2025-06: Added a requirement for geometry representation as WKT; removed ID requirements

2025-05: Update for maintenance by DCCEEW

2022: Initial release for the Loc-I project

Agents
Publisher: Geoscience Australia
Creator: KurrawongAI
Profile Resources
https://linked.data.gov.au/def/loci-dp/validator
Code Repository
https://github.com/dcceew-bdr/loci-data-profile

Abstract

The Loc-I Data Profile is a profile of several Semantic Web standards that define data cataloguing, spatial data and vocabulary objects.

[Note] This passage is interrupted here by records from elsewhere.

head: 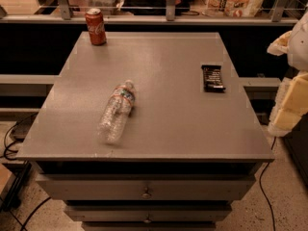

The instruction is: Move water bottle near coke can

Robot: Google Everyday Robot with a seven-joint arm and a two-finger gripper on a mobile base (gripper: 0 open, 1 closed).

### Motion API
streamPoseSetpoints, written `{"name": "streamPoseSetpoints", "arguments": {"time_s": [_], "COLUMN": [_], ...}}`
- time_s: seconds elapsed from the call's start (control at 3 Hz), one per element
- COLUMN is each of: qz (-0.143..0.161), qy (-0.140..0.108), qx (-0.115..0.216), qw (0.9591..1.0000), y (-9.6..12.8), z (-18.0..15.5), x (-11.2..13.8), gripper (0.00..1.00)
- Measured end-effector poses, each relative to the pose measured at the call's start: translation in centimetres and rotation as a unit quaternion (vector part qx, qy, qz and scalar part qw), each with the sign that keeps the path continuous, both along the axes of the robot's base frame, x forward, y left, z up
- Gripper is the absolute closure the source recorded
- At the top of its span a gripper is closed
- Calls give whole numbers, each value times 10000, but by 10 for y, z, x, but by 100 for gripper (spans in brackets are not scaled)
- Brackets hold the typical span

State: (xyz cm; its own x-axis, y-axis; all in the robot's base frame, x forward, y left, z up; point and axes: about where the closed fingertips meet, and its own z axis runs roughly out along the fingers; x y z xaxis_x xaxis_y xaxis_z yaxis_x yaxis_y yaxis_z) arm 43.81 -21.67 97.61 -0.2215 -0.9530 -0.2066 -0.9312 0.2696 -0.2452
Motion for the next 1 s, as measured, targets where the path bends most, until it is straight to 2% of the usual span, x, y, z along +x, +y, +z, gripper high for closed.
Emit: {"name": "streamPoseSetpoints", "arguments": {"time_s": [0.33,0.67,1.0], "qz": [-24,-111,-201], "qy": [-25,-51,-11], "qx": [77,367,981], "qw": [10000,9993,9950], "y": [4,18,49], "z": [1,2,4], "x": [1,5,18], "gripper": [0,0,0]}}
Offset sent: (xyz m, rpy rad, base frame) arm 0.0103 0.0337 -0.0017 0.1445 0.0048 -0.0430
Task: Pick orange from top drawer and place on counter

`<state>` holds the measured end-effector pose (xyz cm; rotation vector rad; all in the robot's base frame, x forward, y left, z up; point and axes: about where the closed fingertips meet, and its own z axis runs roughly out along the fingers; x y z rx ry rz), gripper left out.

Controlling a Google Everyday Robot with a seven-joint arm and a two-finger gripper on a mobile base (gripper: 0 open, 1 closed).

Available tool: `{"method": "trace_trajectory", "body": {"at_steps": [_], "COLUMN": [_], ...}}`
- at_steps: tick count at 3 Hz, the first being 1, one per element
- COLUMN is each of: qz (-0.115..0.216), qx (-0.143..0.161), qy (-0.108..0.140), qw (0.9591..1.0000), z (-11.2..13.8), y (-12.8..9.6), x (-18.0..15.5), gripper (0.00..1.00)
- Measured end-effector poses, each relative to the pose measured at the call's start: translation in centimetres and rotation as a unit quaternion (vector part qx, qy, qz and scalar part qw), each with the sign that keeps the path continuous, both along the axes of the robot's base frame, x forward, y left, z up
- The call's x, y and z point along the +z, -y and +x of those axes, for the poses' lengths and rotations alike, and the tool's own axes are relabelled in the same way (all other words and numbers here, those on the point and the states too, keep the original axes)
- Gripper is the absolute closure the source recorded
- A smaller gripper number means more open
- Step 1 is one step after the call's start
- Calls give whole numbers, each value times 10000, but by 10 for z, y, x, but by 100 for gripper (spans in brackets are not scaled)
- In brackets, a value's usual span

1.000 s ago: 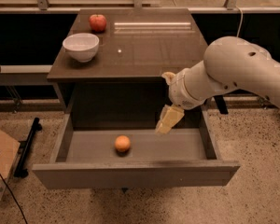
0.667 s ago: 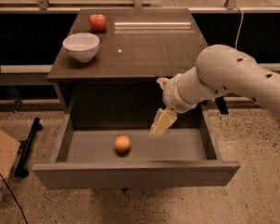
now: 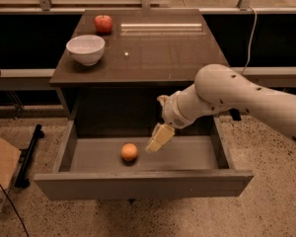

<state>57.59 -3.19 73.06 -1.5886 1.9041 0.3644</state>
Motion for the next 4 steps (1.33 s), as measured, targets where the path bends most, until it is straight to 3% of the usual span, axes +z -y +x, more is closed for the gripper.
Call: {"method": "trace_trajectory", "body": {"at_steps": [2, 4], "qz": [498, 575], "qx": [371, 423], "qy": [-449, -696], "qw": [9971, 9950], "z": [-9, -14], "y": [-54, -77], "x": [-33, -66], "gripper": [0, 0]}}
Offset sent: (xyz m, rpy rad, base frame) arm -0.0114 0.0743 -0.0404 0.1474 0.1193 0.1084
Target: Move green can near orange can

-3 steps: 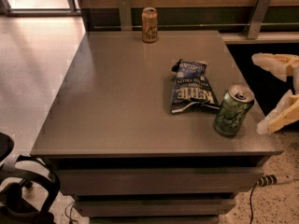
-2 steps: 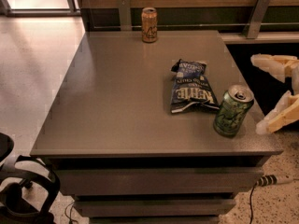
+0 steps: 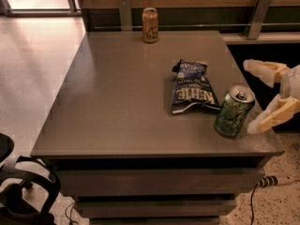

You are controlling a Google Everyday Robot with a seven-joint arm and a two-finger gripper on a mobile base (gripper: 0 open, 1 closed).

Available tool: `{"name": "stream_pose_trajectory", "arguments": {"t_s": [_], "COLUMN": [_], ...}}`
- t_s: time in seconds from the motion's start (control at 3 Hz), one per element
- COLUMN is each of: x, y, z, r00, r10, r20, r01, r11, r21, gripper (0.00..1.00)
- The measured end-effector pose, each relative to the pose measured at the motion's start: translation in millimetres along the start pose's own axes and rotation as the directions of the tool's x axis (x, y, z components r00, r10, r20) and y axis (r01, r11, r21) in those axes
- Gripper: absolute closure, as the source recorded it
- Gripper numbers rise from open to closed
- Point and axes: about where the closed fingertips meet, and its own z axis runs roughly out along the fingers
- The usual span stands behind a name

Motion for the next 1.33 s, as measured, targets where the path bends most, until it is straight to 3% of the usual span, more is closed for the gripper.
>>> {"name": "stream_pose_trajectory", "arguments": {"t_s": [0.33,1.0,1.33], "x": [6.5,15.9,22.1], "y": [-0.9,2.2,2.6], "z": [1.6,-17.7,-13.9], "r00": [0.999,0.991,0.978], "r10": [0.006,-0.005,-0.017], "r20": [0.053,0.132,0.207], "r01": [-0.006,-0.002,-0.001], "r11": [1.0,0.9984,0.9965], "r21": [0.002,0.057,0.084], "gripper": [0.0,0.0,0.0]}}
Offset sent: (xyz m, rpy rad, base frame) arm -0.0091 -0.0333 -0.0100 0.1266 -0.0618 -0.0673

The purpose of this profile is to allow for the validation of datasets according to a minimum set of metadata and structural requirements which, when met, ensure that the datasets can be used in tasks such as cataloging, spatial reasoning and so on.

Namespaces

This document refers to elements of various ontologies by short codes using namespace prefixes. The prefixes and their corresponding namespaces' URIs are:

locidp
https://linked.data.gov.au/def/loci-dp/
ex
http://example.com/ - a non resolving namespace for examples
dcterms
http://purl.org/dc/terms/
prof
http://www.w3.org/ns/dx/prof/
prov
http://www.w3.org/ns/prov#
schema
https://schema.org/
skos
http://www.w3.org/2004/02/skos/core#
rdfs
http://www.w3.org/2000/01/rdf-schema#

1. Introduction

In 2018 - 2021, the Location Index (Loc-I) Project demonstrated methods for spatial data integration across institutions using Semantic Web patterns of data representation and Linked Data methods of data access.

This data profile is the Loc-I Project's basic data model for spatial datasets and is used to ensure a minimum set of requirements for metadata and structure are met by all datasets wanting to be "Loc-I compatible".

It is expected that this profile will be a base on which other projects and domains will build their own, specialised, profiles for their own purposes, be them spatial or otherwise.

Formally, a profile is:

A specification that constrains, extends, combines, or provides guidance or explanation about the usage of other specifications.
    - The W3C's Profiles Vocabulary

Here, the other specifications being profiled are:

In the following section, this document describes the individual requirements this profile imposes on datasets and their elements. These requirements are mapped to SHACL "Shapes" which are executable validation rules stored in this profile's validator.

2. Requirements

This specification's requirements are listed here and indicated in red text. The ID of each requirement is reused in this profile's validator file at https://linked.data.gov.au/def/loci-dp/validator.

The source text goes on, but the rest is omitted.